I took one single colour of thread and started stitching patterns in to the surface of the paper. By pushing the holes through the paper, stitches were easily formed. This regular arrangement of holes could be filled in like canvas work but it also gives a framework in which to try out patterns made by the thread. I have tried to fill each row with similar styles of stitch, top row is straight stitch, second row French knots, third row zig-zag and fourth row cross stitch. I think this shows some progression in my approach to these patterns, working left to right and building on the patterns in the squares before.
These are quite regulated, however some of the other samples made used regulated stitches but the materials used to stitch them have added width to the stitches. Raffia and parcel ribbon gave twisted and wide stitches.

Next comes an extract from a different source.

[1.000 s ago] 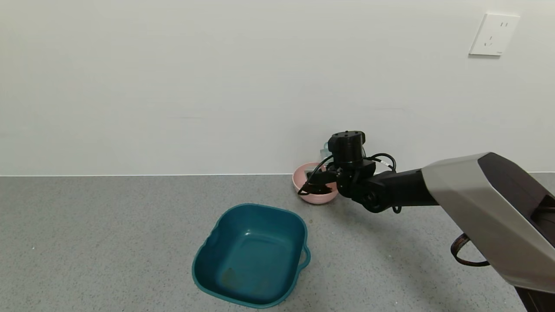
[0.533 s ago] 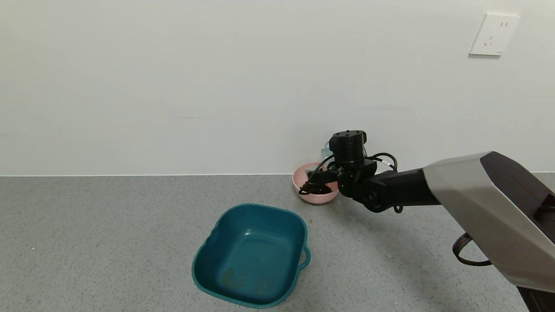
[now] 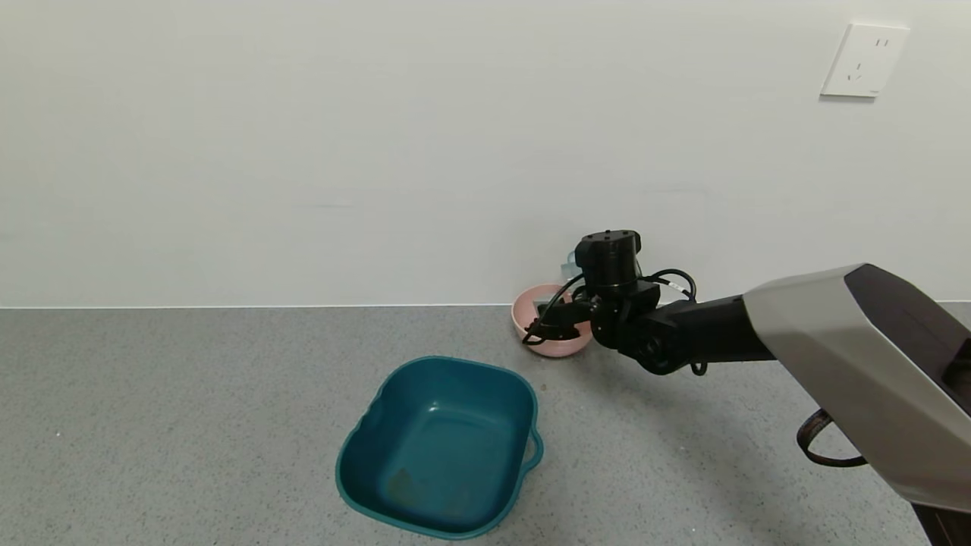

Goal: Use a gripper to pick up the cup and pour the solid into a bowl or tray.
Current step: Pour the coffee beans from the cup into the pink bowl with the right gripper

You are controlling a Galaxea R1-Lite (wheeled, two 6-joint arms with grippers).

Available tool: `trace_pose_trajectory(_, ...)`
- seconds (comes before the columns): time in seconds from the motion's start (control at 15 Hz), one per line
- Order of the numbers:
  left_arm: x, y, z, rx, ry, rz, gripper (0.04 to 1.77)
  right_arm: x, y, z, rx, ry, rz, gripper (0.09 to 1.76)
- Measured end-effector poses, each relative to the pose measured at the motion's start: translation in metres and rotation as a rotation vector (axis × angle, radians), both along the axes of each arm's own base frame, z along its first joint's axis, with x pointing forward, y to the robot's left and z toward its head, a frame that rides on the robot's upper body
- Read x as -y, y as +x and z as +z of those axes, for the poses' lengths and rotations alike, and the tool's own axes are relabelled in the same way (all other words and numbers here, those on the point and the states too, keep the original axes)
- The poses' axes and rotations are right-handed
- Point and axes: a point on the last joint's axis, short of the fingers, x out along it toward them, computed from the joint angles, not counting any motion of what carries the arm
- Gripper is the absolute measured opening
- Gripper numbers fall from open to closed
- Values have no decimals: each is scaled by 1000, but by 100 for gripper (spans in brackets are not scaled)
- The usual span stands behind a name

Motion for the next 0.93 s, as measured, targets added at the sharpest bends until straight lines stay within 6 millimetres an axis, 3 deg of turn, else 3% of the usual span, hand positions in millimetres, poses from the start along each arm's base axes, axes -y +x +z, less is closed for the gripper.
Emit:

Holes were punched in to card and thread pushed through. One sample has three stitches into each punched hole. This has given a very geometrical result. Another card has holes punched in to it but rather than sewing through the holes, one after another, the needle has been brought up through the hole and wrapped around the edge of the card before moving on to the next hole. This gives an area of uncovered card in the centre of the sample.
Folding lining paper repeatedly gives a fabric like surface. I also repeated this using copy paper. Thread was then stitched through the copy paper to give a more sculptural surface. Wire was passed through the lining paper to form a series of ‘stitches’. This could then be formed to give peaks and valleys that held their shape.
Rows of stitches on crepe paper could be pulled up to give ruched samples, these were also free-standing.
I then tried to combine several papers. Firstly by laying paper squares on top of each other. One row of stitches was put in first, and repeated until there were four rows on the sample. Each row of stitches was recorded by photograph. This allowed me to review the sample as the stitches were building up rather than produce four samples of essentially the same thing.
I produced a few samples in ATV by using chenilled fabric. I wondered if this was possible in paper so laid several types of paper over each, stitched in some straight rows and cut between the rows of stitches. The paper was quite difficult to cut through, there is some kitchen roll in there and it kept bunching up under the scissor blades. Also the crepe paper kept catching, but once cut, it could be pulled up to support the other paper layers above it.